Analysts said a weakening United States dollar, supply worries in Nigeria and the Opec cartel's reluctance to increase output all contributed to the price surge.

In afternoon trade, light sweet crude for delivery in June rose nine US cents to US$118.16 per barrel.

The May contract expired on Tuesday after closing at a record US$119.37 per barrel at the New York Mercantile Exchange, where it earlier hit an all-time intra-day peak of US$119.90.

Global supply jitters have seen oil contracts traded in New York spike by more than US$57 per barrel in the past year. Price records in New York and London have been broken almost daily over the past week.

Brent North Sea crude for June delivery rose five US cents to US$116 a barrel. The contract earlier touched a record US$116.75 in intraday activity.

Ministers from 74 countries attending the International Energy Forum in Rome on Tuesday said oil prices should be at levels acceptable to producers and consumers, while US President George W. Bush also expressed concern about the price levels.

Saudi Arabia's petroleum minister, Mr Ali al-Naimi, called for calm in the face of runaway oil prices on Tuesday. He said there was no imminent oil shortage.
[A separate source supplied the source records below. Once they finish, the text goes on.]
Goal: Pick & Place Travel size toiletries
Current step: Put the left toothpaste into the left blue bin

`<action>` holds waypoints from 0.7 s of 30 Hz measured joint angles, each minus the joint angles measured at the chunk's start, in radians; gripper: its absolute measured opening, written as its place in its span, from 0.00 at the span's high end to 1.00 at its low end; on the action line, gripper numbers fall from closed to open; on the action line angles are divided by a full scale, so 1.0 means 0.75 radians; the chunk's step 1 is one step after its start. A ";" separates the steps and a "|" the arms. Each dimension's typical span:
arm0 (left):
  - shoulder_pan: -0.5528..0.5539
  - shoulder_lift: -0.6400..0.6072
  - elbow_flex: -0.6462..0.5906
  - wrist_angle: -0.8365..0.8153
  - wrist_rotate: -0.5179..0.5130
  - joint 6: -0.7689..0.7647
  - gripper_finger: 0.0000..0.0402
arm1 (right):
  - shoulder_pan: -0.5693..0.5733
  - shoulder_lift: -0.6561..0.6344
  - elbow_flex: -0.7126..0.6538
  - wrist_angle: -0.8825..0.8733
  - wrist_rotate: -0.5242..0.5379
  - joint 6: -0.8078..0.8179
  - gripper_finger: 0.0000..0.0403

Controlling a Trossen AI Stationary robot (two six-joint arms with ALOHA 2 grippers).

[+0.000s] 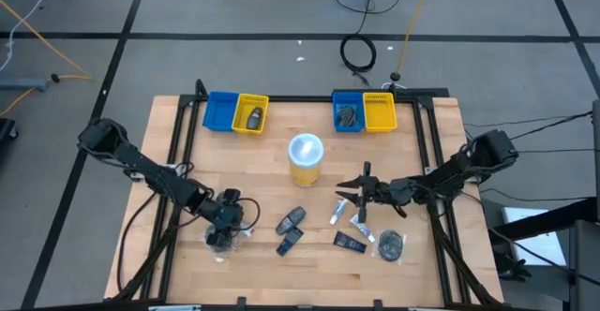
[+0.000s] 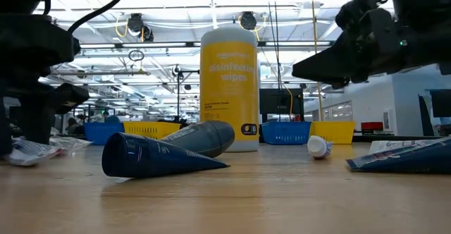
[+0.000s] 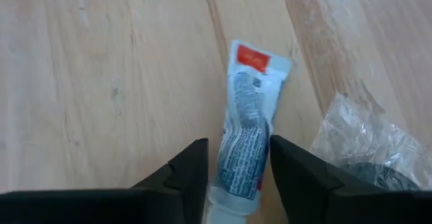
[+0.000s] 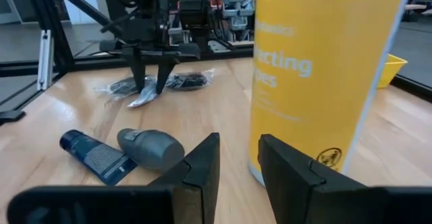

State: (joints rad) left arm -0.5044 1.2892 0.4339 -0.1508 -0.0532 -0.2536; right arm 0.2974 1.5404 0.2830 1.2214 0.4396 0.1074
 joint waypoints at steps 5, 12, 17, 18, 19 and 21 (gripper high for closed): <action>0.033 0.000 0.000 0.024 0.007 0.022 0.78 | 0.000 0.017 0.012 -0.001 0.000 -0.005 0.76; 0.108 0.000 0.000 0.110 -0.014 -0.007 0.98 | 0.001 0.017 0.012 0.001 0.001 -0.020 0.76; 0.146 -0.002 0.000 0.252 -0.189 -0.024 0.96 | 0.001 0.017 0.012 0.001 0.003 -0.020 0.76; 0.152 -0.010 0.000 0.280 -0.247 -0.025 0.97 | 0.001 0.017 0.012 0.002 0.003 -0.020 0.76; 0.160 -0.020 0.000 0.300 -0.314 -0.038 0.98 | 0.001 0.017 0.012 0.001 0.003 -0.020 0.76; 0.191 -0.040 0.002 0.323 -0.468 -0.094 0.99 | 0.000 0.017 0.012 0.002 0.005 -0.020 0.76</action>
State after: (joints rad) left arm -0.3614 1.2590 0.4352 0.0915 -0.4041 -0.3237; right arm 0.2975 1.5532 0.2920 1.2226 0.4430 0.0925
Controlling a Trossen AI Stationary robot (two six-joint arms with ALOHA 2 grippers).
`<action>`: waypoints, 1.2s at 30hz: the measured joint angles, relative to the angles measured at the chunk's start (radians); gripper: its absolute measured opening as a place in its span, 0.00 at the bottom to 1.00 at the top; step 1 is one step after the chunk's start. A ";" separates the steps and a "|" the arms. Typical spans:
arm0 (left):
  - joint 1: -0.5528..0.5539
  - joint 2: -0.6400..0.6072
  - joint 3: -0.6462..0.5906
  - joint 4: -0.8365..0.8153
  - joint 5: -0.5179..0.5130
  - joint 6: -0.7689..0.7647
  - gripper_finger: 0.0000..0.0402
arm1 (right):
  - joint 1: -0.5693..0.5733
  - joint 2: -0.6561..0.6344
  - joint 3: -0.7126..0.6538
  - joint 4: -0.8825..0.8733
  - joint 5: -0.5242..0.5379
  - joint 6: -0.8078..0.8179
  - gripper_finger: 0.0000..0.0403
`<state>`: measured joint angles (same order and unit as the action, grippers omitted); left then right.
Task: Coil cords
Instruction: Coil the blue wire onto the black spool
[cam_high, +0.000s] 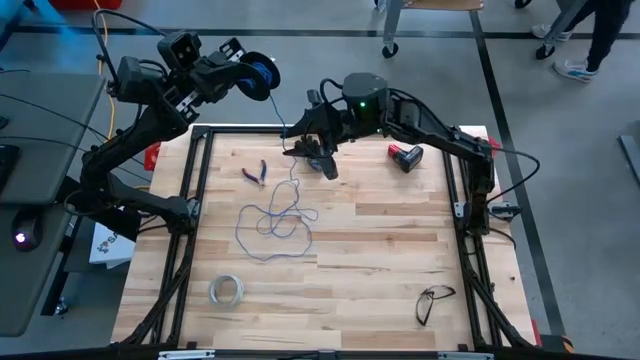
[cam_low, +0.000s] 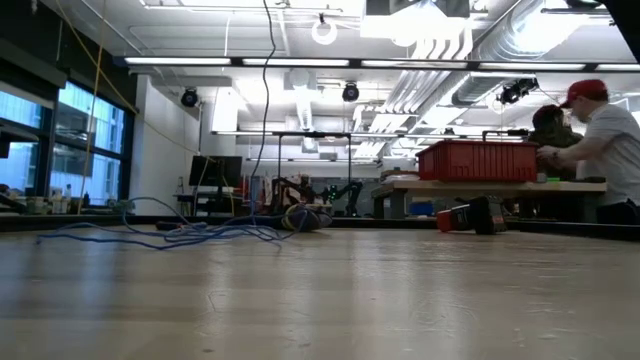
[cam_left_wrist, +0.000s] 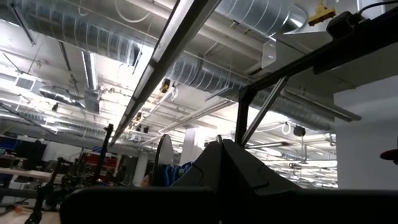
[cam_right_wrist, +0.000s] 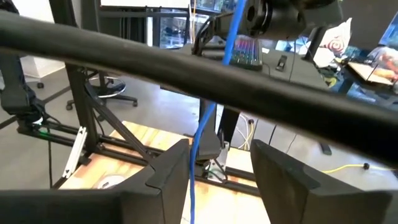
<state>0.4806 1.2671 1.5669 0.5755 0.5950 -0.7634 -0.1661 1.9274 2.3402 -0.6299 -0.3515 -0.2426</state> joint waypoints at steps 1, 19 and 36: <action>0.003 0.000 0.000 -0.001 0.000 0.000 0.00 | 0.000 0.000 0.000 -0.003 0.000 0.003 0.41; 0.007 0.000 0.000 -0.002 -0.015 -0.089 0.00 | 0.065 -0.004 0.000 0.030 0.072 -0.011 0.01; -0.161 0.019 -0.001 -0.125 -0.232 -0.283 0.00 | 0.152 0.006 0.002 0.366 0.292 -0.125 0.00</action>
<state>0.3200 1.2859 1.5661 0.4500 0.3633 -1.0462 -0.0143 1.9337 2.3417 -0.2641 -0.0593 -0.3676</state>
Saudi Arabia is the biggest producer in the Organisation of Petroleum Exporting Countries (Opec).

The cartel said on Tuesday it would increase its production capacity by five million barrels per day (bpd) by 2012. Current Opec output stands at about 32 million bpd.

Mr Victor Shum, a senior principal of Purvin and Gertz energy consultancy in Singapore, said Opec's move would have little impact in the near term.
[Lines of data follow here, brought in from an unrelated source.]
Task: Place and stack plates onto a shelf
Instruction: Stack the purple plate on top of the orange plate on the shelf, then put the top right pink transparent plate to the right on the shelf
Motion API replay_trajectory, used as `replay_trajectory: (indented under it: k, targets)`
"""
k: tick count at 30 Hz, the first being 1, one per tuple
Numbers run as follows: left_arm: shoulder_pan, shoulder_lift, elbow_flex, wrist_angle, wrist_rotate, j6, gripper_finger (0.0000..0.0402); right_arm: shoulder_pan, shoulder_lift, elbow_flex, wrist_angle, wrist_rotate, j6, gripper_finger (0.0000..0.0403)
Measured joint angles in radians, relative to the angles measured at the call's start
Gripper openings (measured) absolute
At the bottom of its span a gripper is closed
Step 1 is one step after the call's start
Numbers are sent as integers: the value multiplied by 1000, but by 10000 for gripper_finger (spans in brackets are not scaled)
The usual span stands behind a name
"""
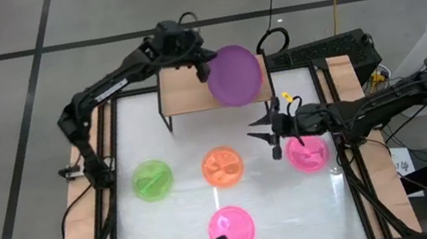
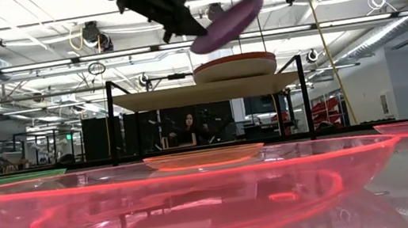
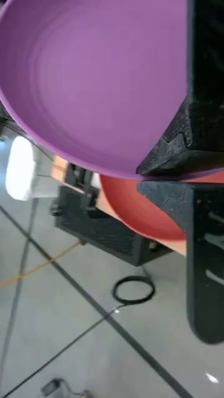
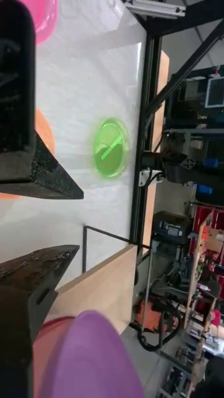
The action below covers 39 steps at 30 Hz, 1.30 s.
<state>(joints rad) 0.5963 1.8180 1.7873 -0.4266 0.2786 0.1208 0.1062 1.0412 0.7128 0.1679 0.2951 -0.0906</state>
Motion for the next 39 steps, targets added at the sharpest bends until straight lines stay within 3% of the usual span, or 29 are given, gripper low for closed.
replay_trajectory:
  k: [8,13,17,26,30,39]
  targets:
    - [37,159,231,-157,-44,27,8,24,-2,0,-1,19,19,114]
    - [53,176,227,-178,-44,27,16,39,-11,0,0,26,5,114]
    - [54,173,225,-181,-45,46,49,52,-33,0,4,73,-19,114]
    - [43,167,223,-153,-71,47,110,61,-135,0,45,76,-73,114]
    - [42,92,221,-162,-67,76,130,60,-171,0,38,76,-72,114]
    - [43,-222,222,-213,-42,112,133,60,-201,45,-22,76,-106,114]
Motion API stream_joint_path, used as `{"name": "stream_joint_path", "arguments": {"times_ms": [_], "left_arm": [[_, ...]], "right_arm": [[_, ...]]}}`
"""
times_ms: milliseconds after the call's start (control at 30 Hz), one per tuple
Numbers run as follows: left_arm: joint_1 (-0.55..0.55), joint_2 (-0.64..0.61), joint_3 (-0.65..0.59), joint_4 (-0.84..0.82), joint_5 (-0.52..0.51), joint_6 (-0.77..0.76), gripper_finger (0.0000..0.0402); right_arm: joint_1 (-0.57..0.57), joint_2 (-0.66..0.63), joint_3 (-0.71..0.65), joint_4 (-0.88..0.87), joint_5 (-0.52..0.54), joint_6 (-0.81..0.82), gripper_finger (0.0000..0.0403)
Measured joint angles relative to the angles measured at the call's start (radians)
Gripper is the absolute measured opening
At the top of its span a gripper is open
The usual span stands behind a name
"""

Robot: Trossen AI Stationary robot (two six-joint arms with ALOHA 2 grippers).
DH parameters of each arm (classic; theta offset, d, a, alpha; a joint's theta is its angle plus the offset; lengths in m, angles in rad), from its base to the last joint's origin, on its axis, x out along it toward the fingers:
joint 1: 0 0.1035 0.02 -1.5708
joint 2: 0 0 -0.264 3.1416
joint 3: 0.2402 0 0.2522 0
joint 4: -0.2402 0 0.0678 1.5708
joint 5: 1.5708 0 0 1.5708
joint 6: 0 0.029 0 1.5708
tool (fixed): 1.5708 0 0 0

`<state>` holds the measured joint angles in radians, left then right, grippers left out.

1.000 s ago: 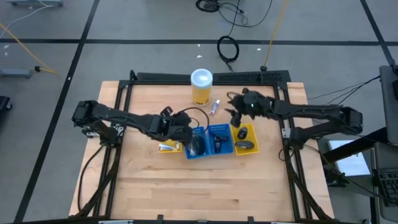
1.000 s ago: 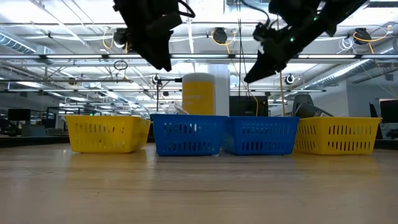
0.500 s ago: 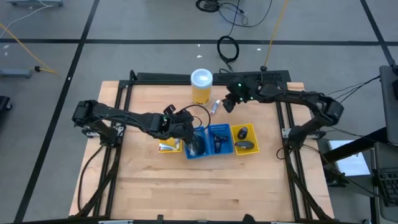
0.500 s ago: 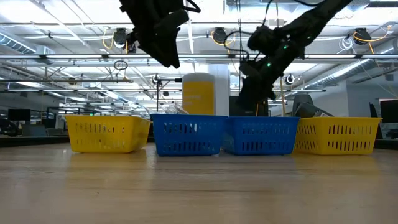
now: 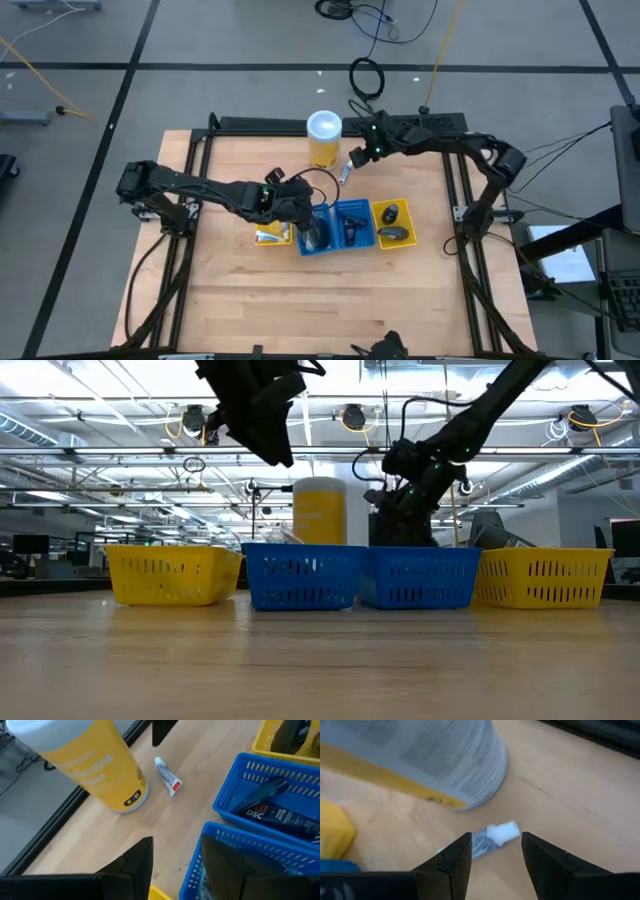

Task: Pick & Place Travel size toiletries
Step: Put the white toothpaste into the left yellow bin

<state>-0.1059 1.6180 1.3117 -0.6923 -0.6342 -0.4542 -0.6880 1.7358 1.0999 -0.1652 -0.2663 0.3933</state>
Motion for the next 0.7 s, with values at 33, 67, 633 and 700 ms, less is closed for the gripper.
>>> {"name": "stream_joint_path", "arguments": {"times_ms": [33, 67, 633, 700], "left_arm": [[0.0, 0.0, 0.0, 0.005, 0.0, 0.001, 0.0166], [0.0, 0.0, 0.0, 0.008, 0.0, 0.001, 0.0166], [0.0, 0.0, 0.0, 0.008, 0.0, 0.006, 0.0166], [0.0, 0.0, 0.0, 0.008, 0.0, 0.001, 0.0166]], "right_arm": [[-0.001, 0.01, 0.0, 0.004, 0.0, 0.01, 0.0164], [-0.001, 0.018, 0.0, 0.004, 0.0, 0.017, 0.0164], [0.0, 0.051, -0.001, 0.044, 0.004, 0.13, 0.0164], [0.001, 0.054, -0.001, 0.05, 0.004, 0.143, 0.0164]]}}
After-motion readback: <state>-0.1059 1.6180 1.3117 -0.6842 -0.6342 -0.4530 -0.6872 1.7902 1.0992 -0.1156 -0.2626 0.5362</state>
'Even though Opec has promised to increase production capacity, the long-term supply increase does not resolve the main factors that are underpinning prices now,' he said.

A weakening US dollar has spurred oil demand because dollar-priced oil becomes cheaper for buyers holding stronger foreign currencies. The euro surged to a record US$1.6002 on Tuesday on renewed jitters about the US economy.

Global supply worries were also stoked after Anglo-Dutch oil group Royal Dutch Shell reported an output loss of 169,000 bpd from sabotage of its key pipelines in southern Nigeria.

Shell said on Monday it might not be able to honour oil contracts for this month and next after the attacks.

Exporters say the world may have to live with even higher prices if it wants supplies for the future, as the cost of extracting more from the ground has soared.

'The oil market is in a state of fear, if not panic,' said Dr Shokri Ghanem, head of Libya's National Oil Corporation. 'Prices will have to stay high in the long term to encourage exploration and production.'

Producers and consumers alike were worried, but for different reasons. Producers were nervous about falling demand, and consumers dreaded economic collapse.

The International Monetary Fund has predicted the US economy may enter a recession this year, and some fear high prices may cause global economic damage.